Thursday, February 21, 2008

An Intellectual Obsession

You may or may not know that I am currently obsessed with the apocalypse. Not so much about the nature of its occurrence, but with the nature of life after the apocalypse. I enter this realm of thinking with hope for the very radical reorganization of norms, whose persistence have dragged us into closets, silenced us, lain prohibitions and punishments upon our bodies, which have killed us. I look hopefully towards after the end because if I am not dead, I can pick up the pieces of the puzzle without regard for the picture on the box. My virtues and my flaws, my ability to express, my laziness, will not only be the ground work for who I will to become, but will indeed be the naked truths of being.
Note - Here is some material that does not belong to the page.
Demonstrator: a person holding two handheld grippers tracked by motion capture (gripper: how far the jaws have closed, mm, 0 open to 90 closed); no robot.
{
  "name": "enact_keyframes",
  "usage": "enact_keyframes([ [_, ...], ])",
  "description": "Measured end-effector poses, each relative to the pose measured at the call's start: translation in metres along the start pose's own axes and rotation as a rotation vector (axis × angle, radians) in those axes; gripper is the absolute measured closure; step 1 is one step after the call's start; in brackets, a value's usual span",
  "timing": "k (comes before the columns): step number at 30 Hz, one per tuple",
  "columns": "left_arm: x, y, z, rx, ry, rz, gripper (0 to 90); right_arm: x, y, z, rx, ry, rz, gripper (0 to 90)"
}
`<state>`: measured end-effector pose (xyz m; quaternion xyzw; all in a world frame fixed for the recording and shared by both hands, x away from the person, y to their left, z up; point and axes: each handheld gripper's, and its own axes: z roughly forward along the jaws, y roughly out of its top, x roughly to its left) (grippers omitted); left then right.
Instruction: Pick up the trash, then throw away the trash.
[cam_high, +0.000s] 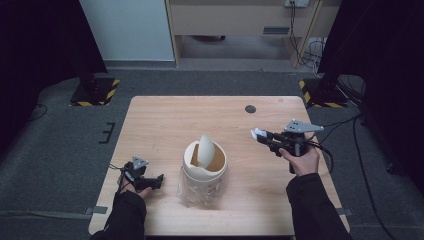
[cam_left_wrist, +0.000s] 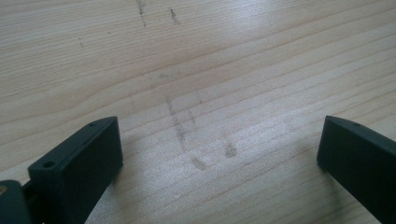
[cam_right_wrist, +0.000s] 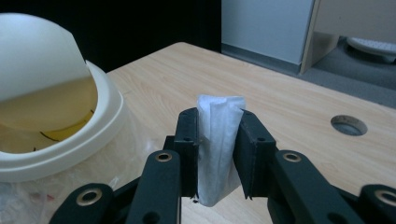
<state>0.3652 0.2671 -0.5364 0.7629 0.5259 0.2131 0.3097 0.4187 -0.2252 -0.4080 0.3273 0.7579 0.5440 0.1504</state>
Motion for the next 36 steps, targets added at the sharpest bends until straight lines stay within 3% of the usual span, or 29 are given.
enact_keyframes([
  [15, 0.000, 0.000, 0.000, 0.001, 0.000, 0.001, 0.0, 0.008, 0.017, -0.012, -0.074, 0.021, -0.001, 72.6],
  [22, 0.000, 0.000, 0.000, 0.001, 0.000, 0.001, 0.0, 0.015, 0.022, -0.011, -0.105, 0.070, 0.010, 72.9],
  [36, 0.000, 0.000, 0.000, 0.001, 0.000, 0.001, 0.0, 0.028, 0.027, -0.007, -0.118, 0.129, -0.002, 73.1],
])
Nothing will appear as it did; I will not be able to rely on appearances as the justification for my judgments. Lost, I will find something different, potentially horrifying, and necessarily transformational; after the end, beyond the boundary of time lies the spaceless space and timeless time of the abject.

Having crossed beyond the boundary of knowable time, all that is is that which should not be. After the end we do not consider ourselves lucky for what we have survived. Survival, our new occupation, is luckless. Life at times does not seem preferable, or perhaps never is. We shall never know.

And all the same, I am hopeful. Beyond the end, I carry nothing with me but my body. Its intactness is the only proof of transition. Unlike heaven or hell, I carry with me my body. Perhaps I will be the most in my body as I have ever been. Perhaps others will recognize my body as the only mark of my existence, rather than the color of my skin, hair and eyes, rather than the characteristics that differentiate me as man or woman, child or adult, king or peasant. The meaning of freedom is a contract between my body and the environment, and power is a consequence of proper nourishment, the intensity of the sun, of shelter. Performative constitution hinges on my ability to survive in every circumstance, not simply to survive homophobia, sexism, racism. A new indiscernible law of unnatural nature will prevail, its instability fascinating, its countenance to be feared.

I will not be afraid. I have known unjust fear. I have corrected my body, my language, I have edited my desires and hidden my past, complicit in the edicts of fear. I have crept to not be detected, and I have closed my eyes and watched companions, lovers, friends and strangers be berated and scorned. I know fear. I confront it when I leave my apartment, and it does not leave my side until I have locked the door behind me. After the end, I will not be afraid. I will have a body free from prescription. I will have a voice free to speak. No matter these things will not last. After the end, nothing lasts. Everything is done lasting.


...For this installment of my studies, I will be writing about the development of my obsession with the post-apocalypse. Central to this work is the question of how I came to see the end as the best solvent to oppression. Admittedly similar to the politics of separationism (a perspective I find myself coming back to over and over again), the post-apocalyptic politic starts with a people without place, though goes further to investigate a people without people. It is, after all, that those of us who occupy a space in the abject are close to invisibility. I am speaking specifically of multi(fill in the blank) identities, whose realization is neither this nor that, whose very being provokes fear and anxiety in a racially (sexually, etc.) structured status quo. My own understanding of my identity is central to this project. This is exciting and frightening. I refuse to allow fear to close doors leading towards my future, towards the end.